PROBLEM REQUIREMENTS: In the records below, find the line that contains "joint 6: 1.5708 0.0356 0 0" and the line that contains "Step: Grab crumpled". Set down exactly those lines and every line between them, and nothing more.

↓

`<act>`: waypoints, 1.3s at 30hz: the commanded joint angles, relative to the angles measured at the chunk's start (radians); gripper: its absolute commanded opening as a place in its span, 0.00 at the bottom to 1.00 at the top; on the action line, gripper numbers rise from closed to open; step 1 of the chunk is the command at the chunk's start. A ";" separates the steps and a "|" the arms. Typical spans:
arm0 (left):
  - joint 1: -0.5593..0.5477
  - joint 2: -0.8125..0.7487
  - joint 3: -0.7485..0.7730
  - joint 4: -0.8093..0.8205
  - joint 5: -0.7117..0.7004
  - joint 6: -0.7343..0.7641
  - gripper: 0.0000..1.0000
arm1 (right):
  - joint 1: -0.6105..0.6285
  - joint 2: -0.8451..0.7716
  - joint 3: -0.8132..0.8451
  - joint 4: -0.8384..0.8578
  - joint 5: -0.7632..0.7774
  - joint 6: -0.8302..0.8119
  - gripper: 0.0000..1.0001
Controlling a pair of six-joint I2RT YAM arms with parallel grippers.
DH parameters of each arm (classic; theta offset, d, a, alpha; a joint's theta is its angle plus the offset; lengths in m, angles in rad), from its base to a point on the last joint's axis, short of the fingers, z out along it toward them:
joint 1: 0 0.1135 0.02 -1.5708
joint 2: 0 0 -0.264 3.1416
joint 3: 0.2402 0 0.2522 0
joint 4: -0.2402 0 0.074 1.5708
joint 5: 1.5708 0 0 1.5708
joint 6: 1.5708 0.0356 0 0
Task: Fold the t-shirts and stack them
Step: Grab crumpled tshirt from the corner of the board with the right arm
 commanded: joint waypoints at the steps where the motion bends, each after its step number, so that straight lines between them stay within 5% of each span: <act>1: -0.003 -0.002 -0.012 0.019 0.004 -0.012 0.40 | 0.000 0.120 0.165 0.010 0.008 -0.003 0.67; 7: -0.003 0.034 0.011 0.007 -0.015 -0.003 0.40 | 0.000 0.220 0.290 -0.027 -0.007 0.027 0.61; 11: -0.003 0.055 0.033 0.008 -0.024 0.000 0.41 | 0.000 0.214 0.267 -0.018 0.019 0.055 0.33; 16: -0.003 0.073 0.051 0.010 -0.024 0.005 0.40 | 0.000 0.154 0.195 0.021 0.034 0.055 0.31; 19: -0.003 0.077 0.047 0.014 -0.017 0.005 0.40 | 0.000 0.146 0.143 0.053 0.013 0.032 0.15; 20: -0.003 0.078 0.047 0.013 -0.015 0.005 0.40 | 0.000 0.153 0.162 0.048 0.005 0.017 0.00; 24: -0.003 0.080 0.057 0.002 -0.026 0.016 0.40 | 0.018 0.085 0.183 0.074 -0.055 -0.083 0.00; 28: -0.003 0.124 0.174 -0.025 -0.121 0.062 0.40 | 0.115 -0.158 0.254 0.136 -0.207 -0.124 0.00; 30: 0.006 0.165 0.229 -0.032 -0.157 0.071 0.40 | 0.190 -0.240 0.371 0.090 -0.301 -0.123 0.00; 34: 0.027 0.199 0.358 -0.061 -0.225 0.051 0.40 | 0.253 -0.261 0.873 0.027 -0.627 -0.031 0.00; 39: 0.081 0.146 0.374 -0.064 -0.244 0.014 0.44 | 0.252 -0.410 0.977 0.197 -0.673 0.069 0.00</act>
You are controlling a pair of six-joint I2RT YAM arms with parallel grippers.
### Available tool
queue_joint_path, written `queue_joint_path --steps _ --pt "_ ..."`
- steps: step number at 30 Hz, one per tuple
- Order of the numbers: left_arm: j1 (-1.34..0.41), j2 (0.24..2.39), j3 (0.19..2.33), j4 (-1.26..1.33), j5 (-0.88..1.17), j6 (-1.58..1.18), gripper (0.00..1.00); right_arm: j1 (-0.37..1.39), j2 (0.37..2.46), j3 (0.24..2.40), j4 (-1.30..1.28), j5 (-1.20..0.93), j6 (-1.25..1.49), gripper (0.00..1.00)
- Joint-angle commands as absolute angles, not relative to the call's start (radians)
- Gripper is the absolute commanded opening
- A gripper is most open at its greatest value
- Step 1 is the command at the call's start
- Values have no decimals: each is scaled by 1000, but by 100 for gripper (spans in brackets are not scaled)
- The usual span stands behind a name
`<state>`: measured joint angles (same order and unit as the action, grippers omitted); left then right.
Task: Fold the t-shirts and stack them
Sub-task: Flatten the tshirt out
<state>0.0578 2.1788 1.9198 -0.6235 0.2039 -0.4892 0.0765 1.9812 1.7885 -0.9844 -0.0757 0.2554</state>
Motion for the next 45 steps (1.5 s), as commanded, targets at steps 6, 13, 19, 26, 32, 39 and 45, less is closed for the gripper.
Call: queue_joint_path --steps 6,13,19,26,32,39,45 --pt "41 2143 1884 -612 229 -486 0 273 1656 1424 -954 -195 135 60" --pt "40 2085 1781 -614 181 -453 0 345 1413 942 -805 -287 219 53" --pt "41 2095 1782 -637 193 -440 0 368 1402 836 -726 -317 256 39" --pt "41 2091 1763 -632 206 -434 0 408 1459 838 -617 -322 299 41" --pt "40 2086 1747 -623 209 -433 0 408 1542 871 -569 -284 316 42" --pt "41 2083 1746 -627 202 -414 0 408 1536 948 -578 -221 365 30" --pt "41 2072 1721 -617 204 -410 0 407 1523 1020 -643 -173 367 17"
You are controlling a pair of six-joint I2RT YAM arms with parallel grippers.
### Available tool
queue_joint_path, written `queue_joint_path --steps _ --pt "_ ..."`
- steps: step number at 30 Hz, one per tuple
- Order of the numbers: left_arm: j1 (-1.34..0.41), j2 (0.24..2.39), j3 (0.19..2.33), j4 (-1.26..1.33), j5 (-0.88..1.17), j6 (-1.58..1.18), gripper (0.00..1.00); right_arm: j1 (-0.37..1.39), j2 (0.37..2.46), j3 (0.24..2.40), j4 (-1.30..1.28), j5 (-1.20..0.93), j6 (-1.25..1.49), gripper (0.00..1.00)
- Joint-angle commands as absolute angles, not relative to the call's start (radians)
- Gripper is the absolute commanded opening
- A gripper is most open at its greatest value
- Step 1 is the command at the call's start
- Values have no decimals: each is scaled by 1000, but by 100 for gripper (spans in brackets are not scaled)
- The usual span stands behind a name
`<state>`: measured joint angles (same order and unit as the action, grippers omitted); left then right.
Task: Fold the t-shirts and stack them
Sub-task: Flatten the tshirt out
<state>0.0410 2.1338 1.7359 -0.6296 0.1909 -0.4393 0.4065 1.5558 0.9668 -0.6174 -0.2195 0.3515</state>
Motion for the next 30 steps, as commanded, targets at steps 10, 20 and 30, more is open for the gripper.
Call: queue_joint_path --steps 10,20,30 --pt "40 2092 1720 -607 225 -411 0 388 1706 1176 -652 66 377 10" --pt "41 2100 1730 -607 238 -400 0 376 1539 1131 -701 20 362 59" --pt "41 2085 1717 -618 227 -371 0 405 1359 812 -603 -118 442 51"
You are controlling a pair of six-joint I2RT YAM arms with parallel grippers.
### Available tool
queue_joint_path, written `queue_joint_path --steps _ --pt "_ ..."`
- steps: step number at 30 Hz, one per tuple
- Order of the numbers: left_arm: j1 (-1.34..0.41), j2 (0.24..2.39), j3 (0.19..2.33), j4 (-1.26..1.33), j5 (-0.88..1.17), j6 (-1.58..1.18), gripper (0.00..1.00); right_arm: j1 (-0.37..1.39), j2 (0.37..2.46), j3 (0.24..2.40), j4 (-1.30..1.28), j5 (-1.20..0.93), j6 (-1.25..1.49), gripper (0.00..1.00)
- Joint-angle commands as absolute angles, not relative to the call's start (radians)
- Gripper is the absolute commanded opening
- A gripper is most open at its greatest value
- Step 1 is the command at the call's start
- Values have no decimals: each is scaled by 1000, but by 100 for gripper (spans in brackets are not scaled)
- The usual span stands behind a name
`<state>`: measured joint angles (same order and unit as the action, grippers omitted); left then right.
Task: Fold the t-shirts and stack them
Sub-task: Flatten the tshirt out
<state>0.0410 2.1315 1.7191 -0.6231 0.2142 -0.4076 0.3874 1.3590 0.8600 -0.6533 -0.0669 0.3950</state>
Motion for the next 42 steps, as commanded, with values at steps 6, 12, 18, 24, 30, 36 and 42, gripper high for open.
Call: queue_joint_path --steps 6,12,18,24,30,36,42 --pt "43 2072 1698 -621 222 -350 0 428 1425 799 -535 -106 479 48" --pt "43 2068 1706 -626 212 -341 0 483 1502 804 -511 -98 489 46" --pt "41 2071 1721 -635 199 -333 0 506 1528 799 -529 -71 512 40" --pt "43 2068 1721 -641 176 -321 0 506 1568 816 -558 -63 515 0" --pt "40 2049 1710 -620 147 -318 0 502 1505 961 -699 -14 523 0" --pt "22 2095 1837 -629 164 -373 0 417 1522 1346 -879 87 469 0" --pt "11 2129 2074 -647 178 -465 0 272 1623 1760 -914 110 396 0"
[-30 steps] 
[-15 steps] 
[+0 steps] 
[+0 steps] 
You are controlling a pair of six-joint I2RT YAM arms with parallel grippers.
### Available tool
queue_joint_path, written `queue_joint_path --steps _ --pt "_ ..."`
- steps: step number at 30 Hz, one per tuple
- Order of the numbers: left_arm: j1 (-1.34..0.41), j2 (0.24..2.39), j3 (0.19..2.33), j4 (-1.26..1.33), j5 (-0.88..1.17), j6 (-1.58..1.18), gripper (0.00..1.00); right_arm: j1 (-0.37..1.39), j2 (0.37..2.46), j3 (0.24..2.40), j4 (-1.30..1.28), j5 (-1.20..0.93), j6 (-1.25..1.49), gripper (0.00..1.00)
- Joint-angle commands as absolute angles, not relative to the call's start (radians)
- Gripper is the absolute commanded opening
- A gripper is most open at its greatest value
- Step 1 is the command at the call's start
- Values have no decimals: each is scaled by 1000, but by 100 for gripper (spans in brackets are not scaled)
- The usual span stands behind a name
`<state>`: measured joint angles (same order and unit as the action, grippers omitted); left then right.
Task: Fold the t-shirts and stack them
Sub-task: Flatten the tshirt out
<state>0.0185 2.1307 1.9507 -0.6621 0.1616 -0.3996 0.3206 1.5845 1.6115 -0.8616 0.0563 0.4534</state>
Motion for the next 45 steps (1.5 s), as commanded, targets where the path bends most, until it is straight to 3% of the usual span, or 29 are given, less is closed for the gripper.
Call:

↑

ANSWER BOX:
joint 6: 1.5708 0.0356 0 0
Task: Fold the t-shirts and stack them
Step: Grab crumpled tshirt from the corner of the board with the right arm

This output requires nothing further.